(Entries taken from a collection)
/---
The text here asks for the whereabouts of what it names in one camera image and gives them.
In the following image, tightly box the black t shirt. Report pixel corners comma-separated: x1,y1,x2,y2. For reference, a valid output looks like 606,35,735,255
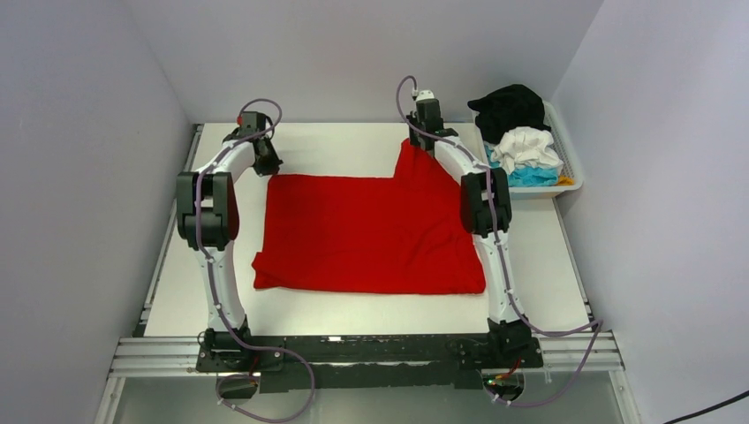
467,84,551,144

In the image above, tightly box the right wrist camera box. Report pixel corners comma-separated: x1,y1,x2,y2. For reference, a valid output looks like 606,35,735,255
411,89,435,102

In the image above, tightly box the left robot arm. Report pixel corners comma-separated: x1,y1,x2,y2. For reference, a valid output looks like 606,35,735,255
177,111,283,371

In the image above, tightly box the red t shirt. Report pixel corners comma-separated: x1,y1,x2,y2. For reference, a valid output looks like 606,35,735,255
252,141,486,295

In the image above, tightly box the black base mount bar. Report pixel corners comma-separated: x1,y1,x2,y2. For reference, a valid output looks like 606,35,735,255
195,330,543,393

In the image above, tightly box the white t shirt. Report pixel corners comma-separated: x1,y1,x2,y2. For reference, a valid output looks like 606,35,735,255
485,126,564,177

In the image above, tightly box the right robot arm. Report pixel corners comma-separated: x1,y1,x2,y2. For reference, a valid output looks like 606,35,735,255
405,90,533,367

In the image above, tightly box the white laundry basket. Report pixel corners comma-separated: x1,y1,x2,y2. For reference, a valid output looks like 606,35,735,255
471,99,585,201

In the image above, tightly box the turquoise t shirt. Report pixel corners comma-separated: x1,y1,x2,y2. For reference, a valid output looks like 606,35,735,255
508,161,564,187

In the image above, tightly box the black floor cable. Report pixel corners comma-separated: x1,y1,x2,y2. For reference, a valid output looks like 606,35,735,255
663,390,749,424
\---
## WHAT THE EXERCISE ASKS
Each entry above must come back exactly as written. Drop the images.

## OUTPUT OF THE EXERCISE
The text here asks for the whereabouts of what it names in one camera image and gives them.
In the following image, tightly box the black t shirt. Report pixel corners comma-separated: x1,y1,x2,y2. For reference, a valid output looks like 606,35,735,255
467,84,551,144

In the image above, tightly box the right wrist camera box. Report pixel corners comma-separated: x1,y1,x2,y2. For reference, a valid output looks like 606,35,735,255
411,89,435,102

In the image above, tightly box the left robot arm. Report pixel corners comma-separated: x1,y1,x2,y2. For reference, a valid output looks like 606,35,735,255
177,111,283,371

In the image above, tightly box the red t shirt. Report pixel corners comma-separated: x1,y1,x2,y2. For reference, a valid output looks like 606,35,735,255
252,141,486,295

In the image above, tightly box the black base mount bar. Report pixel corners comma-separated: x1,y1,x2,y2. For reference, a valid output looks like 606,35,735,255
195,330,543,393

In the image above, tightly box the white t shirt. Report pixel corners comma-separated: x1,y1,x2,y2. For reference, a valid output looks like 606,35,735,255
485,126,564,177

In the image above, tightly box the right robot arm. Report pixel corners comma-separated: x1,y1,x2,y2. For reference, a valid output looks like 606,35,735,255
405,90,533,367

In the image above, tightly box the white laundry basket. Report pixel corners comma-separated: x1,y1,x2,y2. For reference, a valid output looks like 606,35,735,255
471,99,585,201

In the image above, tightly box the turquoise t shirt. Report pixel corners comma-separated: x1,y1,x2,y2. For reference, a valid output looks like 606,35,735,255
508,161,564,187

In the image above, tightly box the black floor cable. Report pixel corners comma-separated: x1,y1,x2,y2. For reference, a valid output looks like 606,35,735,255
663,390,749,424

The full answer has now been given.